About this task:
Produce a verbatim copy of the data below that contains no pictures.

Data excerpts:
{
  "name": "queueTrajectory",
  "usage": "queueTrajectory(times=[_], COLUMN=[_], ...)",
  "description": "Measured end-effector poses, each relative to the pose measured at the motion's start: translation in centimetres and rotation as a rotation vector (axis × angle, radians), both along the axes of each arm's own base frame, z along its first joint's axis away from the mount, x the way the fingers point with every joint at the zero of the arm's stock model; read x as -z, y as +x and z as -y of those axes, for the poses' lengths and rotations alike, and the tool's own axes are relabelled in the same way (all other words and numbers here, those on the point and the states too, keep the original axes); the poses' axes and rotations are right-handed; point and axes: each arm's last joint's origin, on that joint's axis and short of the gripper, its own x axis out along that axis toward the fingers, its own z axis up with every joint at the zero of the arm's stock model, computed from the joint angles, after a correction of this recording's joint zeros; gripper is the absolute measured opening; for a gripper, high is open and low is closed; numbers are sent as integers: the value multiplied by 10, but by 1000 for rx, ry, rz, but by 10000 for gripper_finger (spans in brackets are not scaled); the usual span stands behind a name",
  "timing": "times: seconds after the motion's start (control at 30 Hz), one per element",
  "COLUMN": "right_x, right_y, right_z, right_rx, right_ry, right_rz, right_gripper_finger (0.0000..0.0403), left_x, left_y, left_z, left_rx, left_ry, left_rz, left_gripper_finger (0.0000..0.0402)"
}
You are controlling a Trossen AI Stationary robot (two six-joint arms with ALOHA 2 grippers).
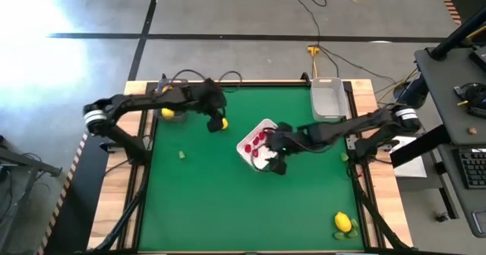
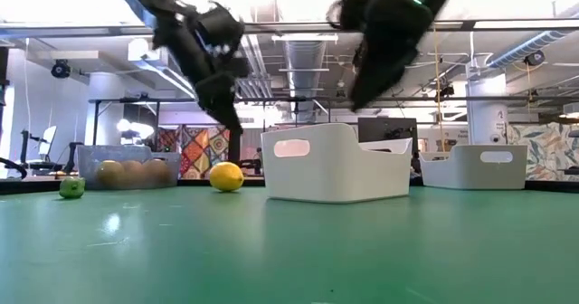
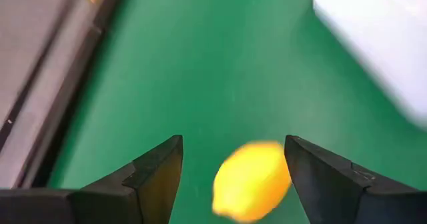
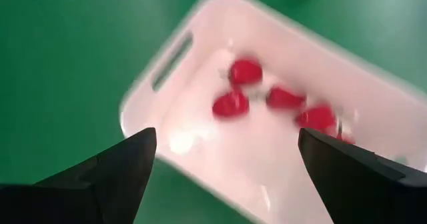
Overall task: Sort produce into baskets
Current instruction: Put the yellow lemon into the black bin
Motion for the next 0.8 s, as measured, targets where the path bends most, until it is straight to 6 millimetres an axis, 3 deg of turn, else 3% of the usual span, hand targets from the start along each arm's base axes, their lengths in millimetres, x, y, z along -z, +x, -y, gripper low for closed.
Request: queueTrajectory(times=[0.13, 0.3, 0.5, 0.8], right_x=[14, 21, 18, 18], right_y=[-28, -51, -58, -58], right_z=[-3, -7, -5, -4], right_rx=[120, 195, 228, 236], right_ry=[24, 47, 59, 29], right_rz=[-13, -8, 20, 25], right_gripper_finger=[359, 359, 359, 359], left_x=[19, 45, 63, 62], left_y=[9, 18, 22, 19], left_z=[-9, -14, -15, -14], left_rx=[124, 199, 216, 165], left_ry=[-33, -75, -108, -127], left_rz=[-226, -362, -425, -425], left_gripper_finger=[245, 245, 245, 254])
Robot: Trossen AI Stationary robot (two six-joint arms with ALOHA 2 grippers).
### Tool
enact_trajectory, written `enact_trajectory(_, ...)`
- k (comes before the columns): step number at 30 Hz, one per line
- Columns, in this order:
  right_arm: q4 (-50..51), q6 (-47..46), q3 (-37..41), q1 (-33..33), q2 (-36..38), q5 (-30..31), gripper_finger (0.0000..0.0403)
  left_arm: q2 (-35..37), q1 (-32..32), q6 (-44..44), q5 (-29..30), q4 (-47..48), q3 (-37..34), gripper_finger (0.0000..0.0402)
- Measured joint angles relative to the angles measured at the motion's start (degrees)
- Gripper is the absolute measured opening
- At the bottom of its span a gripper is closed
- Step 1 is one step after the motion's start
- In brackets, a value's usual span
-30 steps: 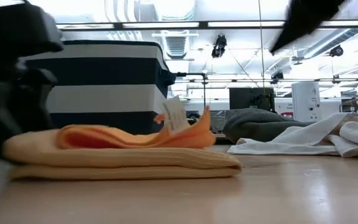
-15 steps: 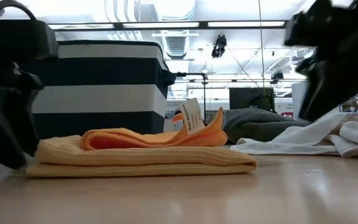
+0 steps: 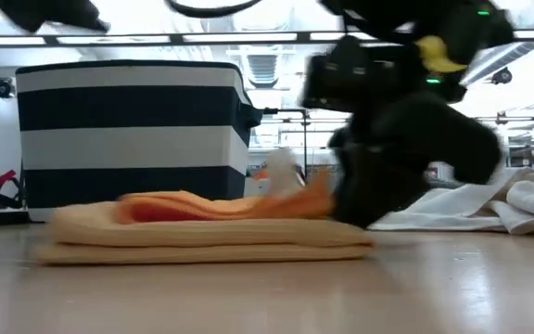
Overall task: Fold towel
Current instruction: Stack the orange towel on top of the yellow towel, then fold the white patterned kitchen towel
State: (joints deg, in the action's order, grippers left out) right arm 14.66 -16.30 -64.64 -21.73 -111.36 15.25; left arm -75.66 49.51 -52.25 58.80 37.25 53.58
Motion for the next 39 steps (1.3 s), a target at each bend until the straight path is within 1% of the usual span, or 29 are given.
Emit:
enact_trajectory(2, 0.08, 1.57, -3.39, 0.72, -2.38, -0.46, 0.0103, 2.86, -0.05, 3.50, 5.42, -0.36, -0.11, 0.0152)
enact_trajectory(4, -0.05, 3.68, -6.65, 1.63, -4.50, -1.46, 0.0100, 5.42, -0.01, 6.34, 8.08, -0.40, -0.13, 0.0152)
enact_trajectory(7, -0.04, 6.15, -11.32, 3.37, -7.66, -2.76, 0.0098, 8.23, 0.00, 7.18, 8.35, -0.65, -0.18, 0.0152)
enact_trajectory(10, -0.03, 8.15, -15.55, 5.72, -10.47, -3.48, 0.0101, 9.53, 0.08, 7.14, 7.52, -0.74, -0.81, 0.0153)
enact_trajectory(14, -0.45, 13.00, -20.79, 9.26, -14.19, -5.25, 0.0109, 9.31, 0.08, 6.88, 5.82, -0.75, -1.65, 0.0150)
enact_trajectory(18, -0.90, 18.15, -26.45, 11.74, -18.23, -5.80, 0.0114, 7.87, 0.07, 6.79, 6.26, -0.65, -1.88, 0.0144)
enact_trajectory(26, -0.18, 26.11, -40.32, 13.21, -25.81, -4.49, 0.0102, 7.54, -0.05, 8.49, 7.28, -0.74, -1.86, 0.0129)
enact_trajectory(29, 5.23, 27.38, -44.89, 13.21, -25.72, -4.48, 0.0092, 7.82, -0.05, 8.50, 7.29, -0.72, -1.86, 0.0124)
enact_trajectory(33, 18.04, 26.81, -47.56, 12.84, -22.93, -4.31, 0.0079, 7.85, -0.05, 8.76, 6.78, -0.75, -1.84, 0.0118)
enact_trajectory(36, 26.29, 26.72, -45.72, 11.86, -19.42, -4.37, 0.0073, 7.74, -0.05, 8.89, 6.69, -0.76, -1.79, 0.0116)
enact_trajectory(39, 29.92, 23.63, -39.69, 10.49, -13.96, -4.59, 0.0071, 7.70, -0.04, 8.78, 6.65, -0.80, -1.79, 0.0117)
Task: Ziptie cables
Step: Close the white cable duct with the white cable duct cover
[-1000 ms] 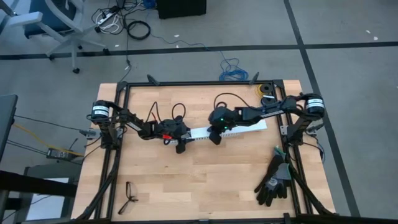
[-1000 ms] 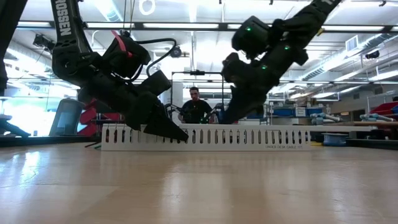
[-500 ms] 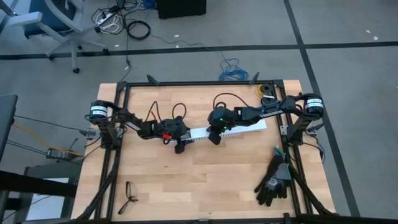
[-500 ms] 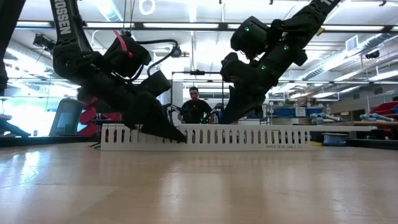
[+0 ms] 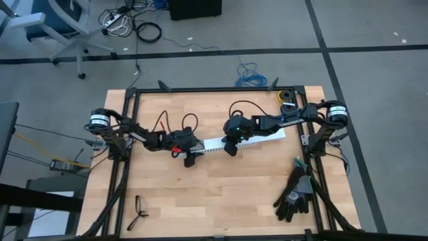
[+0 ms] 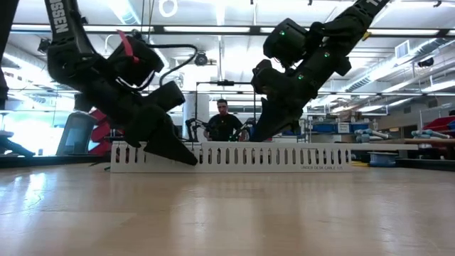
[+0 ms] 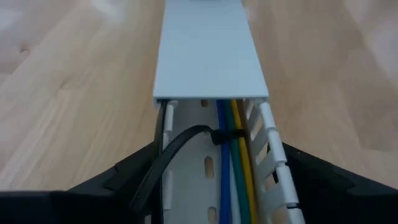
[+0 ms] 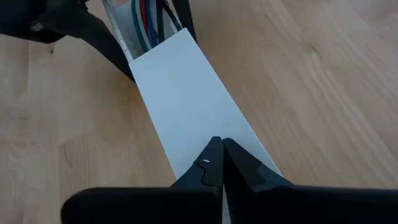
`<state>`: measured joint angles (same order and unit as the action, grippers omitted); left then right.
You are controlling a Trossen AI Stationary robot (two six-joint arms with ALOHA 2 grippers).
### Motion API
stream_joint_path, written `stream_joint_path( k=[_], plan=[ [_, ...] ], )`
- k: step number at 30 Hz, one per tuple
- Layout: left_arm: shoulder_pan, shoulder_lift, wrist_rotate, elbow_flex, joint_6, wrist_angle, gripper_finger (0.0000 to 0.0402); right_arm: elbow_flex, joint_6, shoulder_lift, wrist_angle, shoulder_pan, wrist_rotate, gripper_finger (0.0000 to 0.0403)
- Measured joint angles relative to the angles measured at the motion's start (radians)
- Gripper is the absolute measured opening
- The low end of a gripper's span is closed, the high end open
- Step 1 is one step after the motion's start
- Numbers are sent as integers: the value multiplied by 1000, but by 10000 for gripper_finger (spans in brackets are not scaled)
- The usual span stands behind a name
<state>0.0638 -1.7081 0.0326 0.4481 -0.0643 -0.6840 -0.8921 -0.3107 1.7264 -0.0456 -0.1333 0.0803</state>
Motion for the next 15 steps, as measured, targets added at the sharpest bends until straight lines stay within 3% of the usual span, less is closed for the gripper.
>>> stream_joint_path(
  k=[15],
  plan=[
    [-13,3,23,-105,-70,-174,295,2,5,1,8,0,0,0]
  ],
)
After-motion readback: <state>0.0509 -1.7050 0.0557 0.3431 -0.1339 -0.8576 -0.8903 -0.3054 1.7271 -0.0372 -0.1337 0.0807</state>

Response to the task:
{
  "name": "queueTrajectory",
  "usage": "queueTrajectory(times=[_], COLUMN=[_], ...)",
  "description": "Measured end-effector poses, each relative to the pose measured at the motion's start: translation in centimetres and rotation as a rotation vector (axis × angle, radians), both along the axes of each arm's own base frame, z along its first joint's axis away from the mount, x the way the fingers point with every joint at the zero of the arm's stock model; read x as -z, y as +x and z as -y of those axes, for the poses' lengths and rotations alike, and the tool's own axes are relabelled in the same way (all other words and numbers here, those on the point and the states too, keep the original axes); the poses' axes and rotations are right-handed; point and axes: each arm's last joint's origin, on that joint's axis and short of the gripper, its own x axis out along that axis toward the fingers, its own z axis up with every joint at the zero of the arm's stock model, computed from the joint angles, after a correction of this recording's joint zeros; gripper is the absolute measured opening; for a gripper, high is open and low is closed; numbers are sent as integers: the value multiplied by 10, but by 1000 for rx, ry, rz, but by 10000 for gripper_finger (spans in brackets are not scaled); the usual span stands behind a name",
  "timing": "times: seconds after the motion's start (control at 30 Hz), one per element",
  "COLUMN": "right_x, right_y, right_z, right_rx, right_ry, right_rz, right_gripper_finger (0.0000..0.0403), left_x, left_y, left_z, left_rx, left_ry, left_rz, left_gripper_finger (0.0000..0.0402)"
}
You are controlling a Trossen AI Stationary robot (two six-joint arms with ALOHA 2 grippers).
Overall task: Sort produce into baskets
Current instruction: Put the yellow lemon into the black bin
Motion for the next 0.8 s, as measured, targets where the path bends most, until it is straight to 6 millimetres an axis, 3 deg of turn, else 3% of the usual span, hand targets from the start along each arm's base axes, their lengths in millimetres, x, y, z along -z, +x, -y, gripper low for closed.
Request: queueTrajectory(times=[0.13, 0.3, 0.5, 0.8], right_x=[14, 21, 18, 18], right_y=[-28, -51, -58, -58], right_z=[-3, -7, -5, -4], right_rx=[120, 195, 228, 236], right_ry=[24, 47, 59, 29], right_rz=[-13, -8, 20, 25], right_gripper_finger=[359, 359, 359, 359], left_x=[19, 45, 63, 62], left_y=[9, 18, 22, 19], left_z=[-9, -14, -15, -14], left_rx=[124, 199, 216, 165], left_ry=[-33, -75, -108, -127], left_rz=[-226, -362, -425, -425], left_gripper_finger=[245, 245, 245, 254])
Robot: Trossen AI Stationary robot (two six-joint arms with ALOHA 2 grippers).
### Tool
enact_trajectory, written `enact_trajectory(_, ...)`
- k (comes before the columns): step number at 30 Hz, one per line
- Columns, in this order:
  right_arm: q4 (-50..51), q6 (-47..46), q3 (-37..41), q1 (-33..33), q2 (-36..38), q5 (-30..31), gripper_finger (0.0000..0.0403)
  left_arm: q2 (-35..37), q1 (-32..32), q6 (-44..44), q5 (-29..30), q4 (-47..48), q3 (-37..34), gripper_finger (0.0000..0.0402)
- Measured joint angles relative to the angles measured at the motion's start (degrees)
- Gripper is the absolute measured opening
- At the bottom of its span a gripper is closed
- Step 1 is one step after the motion's start
- In brackets, a value's usual span
-30 steps: 
-15 steps: 
+0 steps: 
Overall task: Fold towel
Current instruction: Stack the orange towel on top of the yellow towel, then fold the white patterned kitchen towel
State: (joints deg, in the action's order, grippers left out) right arm 14.66 -16.30 -64.64 -21.73 -111.36 15.25; left arm -75.66 49.51 -52.25 58.80 37.25 53.58
Motion for the next 39 steps (1.3 s), a target at each bend until the straight path is within 1% of the usual span, or 29 are given.
Emit:
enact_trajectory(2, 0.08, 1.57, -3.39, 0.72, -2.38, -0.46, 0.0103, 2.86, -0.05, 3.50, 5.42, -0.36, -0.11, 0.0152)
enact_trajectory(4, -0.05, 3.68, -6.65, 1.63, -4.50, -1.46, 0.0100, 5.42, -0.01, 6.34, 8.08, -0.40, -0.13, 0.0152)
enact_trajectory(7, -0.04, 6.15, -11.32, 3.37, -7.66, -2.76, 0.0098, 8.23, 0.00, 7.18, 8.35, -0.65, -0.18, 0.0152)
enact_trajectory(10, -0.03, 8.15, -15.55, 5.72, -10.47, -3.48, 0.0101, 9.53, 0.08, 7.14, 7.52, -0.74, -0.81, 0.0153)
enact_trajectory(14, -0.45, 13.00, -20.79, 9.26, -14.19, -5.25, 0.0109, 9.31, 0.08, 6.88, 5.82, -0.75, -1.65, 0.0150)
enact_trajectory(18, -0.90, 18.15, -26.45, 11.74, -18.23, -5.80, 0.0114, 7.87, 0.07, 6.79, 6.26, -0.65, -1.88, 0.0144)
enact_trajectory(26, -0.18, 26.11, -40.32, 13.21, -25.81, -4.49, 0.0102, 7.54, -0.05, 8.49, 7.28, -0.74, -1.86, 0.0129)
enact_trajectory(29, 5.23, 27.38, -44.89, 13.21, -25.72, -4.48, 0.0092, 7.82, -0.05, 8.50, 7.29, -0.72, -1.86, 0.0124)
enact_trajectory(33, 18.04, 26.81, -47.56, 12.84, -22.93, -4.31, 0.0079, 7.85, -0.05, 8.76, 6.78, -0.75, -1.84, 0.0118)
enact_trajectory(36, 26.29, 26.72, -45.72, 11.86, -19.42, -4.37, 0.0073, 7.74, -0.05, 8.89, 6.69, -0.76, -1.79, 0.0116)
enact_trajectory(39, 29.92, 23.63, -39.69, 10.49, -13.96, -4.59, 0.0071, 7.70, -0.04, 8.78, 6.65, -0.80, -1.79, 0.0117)
Task: Ziptie cables
Step: Close the white cable duct with the white cable duct cover
[-1000 ms] 
[-1000 ms] 
[-500 ms] 
[-500 ms] 
[+0 ms] 
[+0 ms] 
[+0 ms] 
[+0 ms] 
`<state>`: measured joint angles (same order and unit as the action, grippers omitted); left then right.
You are controlling a Trossen AI Stationary robot (two six-joint arms with ALOHA 2 grippers).
### Motion API
stream_joint_path, written `stream_joint_path( k=[_], plan=[ [_, ...] ], )`
- k: step number at 30 Hz, one per tuple
- Layout: left_arm: shoulder_pan, shoulder_lift, wrist_rotate, elbow_flex, joint_6, wrist_angle, gripper_finger (0.0000 to 0.0402); right_arm: elbow_flex, joint_6, shoulder_lift, wrist_angle, shoulder_pan, wrist_rotate, gripper_finger (0.0000 to 0.0403)
- Measured joint angles relative to the angles measured at the motion's start (radians)
- Gripper is the absolute measured opening
- The low end of a gripper's span is closed, the high end open
- Step 1 is one step after the motion's start
- Numbers are sent as integers: the value multiplied by 1000, but by 10000 for gripper_finger (spans in brackets are not scaled)
- The usual span stands behind a name
<state>0.0638 -1.7081 0.0326 0.4481 -0.0643 -0.6840 -0.8921 -0.3107 1.7264 -0.0456 -0.1333 0.0803</state>
Motion for the next 15 steps, as measured, targets added at the sharpest bends until straight lines stay within 3% of the usual span, less is closed for the gripper.
>>> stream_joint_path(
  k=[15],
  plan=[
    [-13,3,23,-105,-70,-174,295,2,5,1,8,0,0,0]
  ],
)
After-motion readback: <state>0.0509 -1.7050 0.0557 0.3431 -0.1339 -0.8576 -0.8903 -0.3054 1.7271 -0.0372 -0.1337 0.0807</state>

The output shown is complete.